The investigation by the Division of Criminal Justice revealed that the fundraising foundation was actually receiving money from the School for Children with Hidden Intelligence rather than providing money to the school, officials said.
Eisemann used accounts of the foundation to fund a number of enterprises with which he was associated that had no relationship to the school, officials allege. The investigation into alleged misappropriation of public tuition funds from SCHI is continuing.
Porrino’s office said the indictment returned Wednesday alleges Eisemann stole approximately $430,000 in operating funds from the school – specifically, public tuition funds entrusted to the school to educate special needs children – and invested them in a now-defunct clothing business, TAZ Apparel LLC.
TAZ was operated by a business associate, and the investment was a personal one by Eisemann, authorities said.
Neither the school nor the fundraising foundation had any ownership interest in TAZ, authorities said.
The investigation uncovered contracts between Eisemann and the business associate in which Eisemann agreed to finance the business up to $550,000, while the partner would manage its daily operations, authorities said.

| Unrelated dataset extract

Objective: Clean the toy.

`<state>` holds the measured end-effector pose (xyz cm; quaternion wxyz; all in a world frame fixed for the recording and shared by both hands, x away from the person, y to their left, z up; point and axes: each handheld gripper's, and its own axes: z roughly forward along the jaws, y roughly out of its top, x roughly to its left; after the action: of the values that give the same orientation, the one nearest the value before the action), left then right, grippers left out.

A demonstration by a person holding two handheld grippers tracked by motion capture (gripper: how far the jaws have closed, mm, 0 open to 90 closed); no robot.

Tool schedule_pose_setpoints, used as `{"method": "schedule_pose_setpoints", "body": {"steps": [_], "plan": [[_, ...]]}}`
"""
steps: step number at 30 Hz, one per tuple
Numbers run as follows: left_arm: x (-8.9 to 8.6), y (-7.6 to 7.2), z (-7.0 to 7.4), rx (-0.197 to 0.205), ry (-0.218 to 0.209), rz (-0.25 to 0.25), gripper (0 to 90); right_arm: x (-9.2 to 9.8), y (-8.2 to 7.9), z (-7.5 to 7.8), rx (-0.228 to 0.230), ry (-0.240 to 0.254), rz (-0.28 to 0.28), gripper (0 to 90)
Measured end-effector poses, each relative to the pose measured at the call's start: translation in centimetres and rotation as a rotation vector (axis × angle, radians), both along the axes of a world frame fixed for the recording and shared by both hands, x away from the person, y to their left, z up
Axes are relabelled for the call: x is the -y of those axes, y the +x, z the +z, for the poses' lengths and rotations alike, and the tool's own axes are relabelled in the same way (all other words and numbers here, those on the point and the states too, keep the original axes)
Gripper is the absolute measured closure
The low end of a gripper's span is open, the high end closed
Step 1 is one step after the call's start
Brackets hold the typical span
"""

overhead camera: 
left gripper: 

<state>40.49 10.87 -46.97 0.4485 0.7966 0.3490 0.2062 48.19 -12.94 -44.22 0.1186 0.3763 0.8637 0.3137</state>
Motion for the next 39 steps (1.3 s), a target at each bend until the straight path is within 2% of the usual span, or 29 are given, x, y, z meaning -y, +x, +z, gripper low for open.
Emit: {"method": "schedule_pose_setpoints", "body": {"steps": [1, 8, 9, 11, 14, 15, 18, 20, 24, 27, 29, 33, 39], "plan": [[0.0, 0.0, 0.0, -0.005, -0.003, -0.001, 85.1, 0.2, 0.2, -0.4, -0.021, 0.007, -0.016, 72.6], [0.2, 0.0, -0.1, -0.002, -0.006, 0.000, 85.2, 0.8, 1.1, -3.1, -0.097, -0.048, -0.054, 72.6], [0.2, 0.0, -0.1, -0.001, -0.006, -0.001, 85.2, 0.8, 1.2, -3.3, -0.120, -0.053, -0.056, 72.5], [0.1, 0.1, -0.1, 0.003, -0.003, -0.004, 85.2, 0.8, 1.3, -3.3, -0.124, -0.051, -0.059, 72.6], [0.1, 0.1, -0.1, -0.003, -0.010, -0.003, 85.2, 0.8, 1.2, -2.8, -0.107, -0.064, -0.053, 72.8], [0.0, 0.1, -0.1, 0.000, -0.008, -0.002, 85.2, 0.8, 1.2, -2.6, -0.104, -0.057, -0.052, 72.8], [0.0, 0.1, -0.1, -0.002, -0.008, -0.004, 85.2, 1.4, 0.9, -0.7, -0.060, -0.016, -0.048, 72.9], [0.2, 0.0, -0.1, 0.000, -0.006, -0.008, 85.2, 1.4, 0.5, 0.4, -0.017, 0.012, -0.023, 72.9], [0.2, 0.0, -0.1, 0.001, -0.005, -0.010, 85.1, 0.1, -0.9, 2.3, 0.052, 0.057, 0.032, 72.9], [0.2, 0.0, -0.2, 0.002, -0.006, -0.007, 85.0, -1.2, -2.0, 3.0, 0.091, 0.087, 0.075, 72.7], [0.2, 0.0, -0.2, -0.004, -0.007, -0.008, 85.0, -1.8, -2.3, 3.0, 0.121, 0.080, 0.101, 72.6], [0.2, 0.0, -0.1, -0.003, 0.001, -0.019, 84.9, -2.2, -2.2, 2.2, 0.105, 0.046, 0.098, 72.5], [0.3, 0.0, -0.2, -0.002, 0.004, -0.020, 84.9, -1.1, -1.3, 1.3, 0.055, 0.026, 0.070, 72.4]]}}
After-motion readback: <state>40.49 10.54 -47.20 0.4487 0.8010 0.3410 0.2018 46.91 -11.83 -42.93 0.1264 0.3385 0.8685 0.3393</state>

Eisemann allegedly transferred the funds he stole for the private investment from the school’s operating account into accounts of the fundraising foundation, they said, then allegedly used funds in the foundation accounts to transfer approximately $277,000 to TAZ via checks and wire transfers. Eisemann also is accused of using foundation funds to pay about $153,000 in AMEX expenses accrued by TAZ, authorities said.
In the money laundering scheme, Eisemann allegedly transferred an additional $200,000 in public tuition funds from the School for Children with Hidden Intelligence to the fundraising foundation, authorities said.
The stolen funds then allegedly were transferred through several unrelated entities and individuals, including TAZ, and ultimately into Eisemann’s personal bank account, they said. Eisemann subsequently paid the money back to the school from his personal account, they said.
Through this scheme, which was completed in six days, Eisemann allegedly obscured the origin of the money so that he could use the school’s own money to create the false appearance that he was using personal funds from independent sources to repay debts he owed to the school, authorities said.
The investigation began with a referral from the Department of Education regarding SCHI’s financial practices, authorities said.
Second-degree charges carry a sentence of five to 10 years in state prison and a fine of up to $150,000. The second-degree money laundering charge carries an enhanced fine of up to $500,000 and an additional anti-money laundering profiteering penalty of up to $250,000.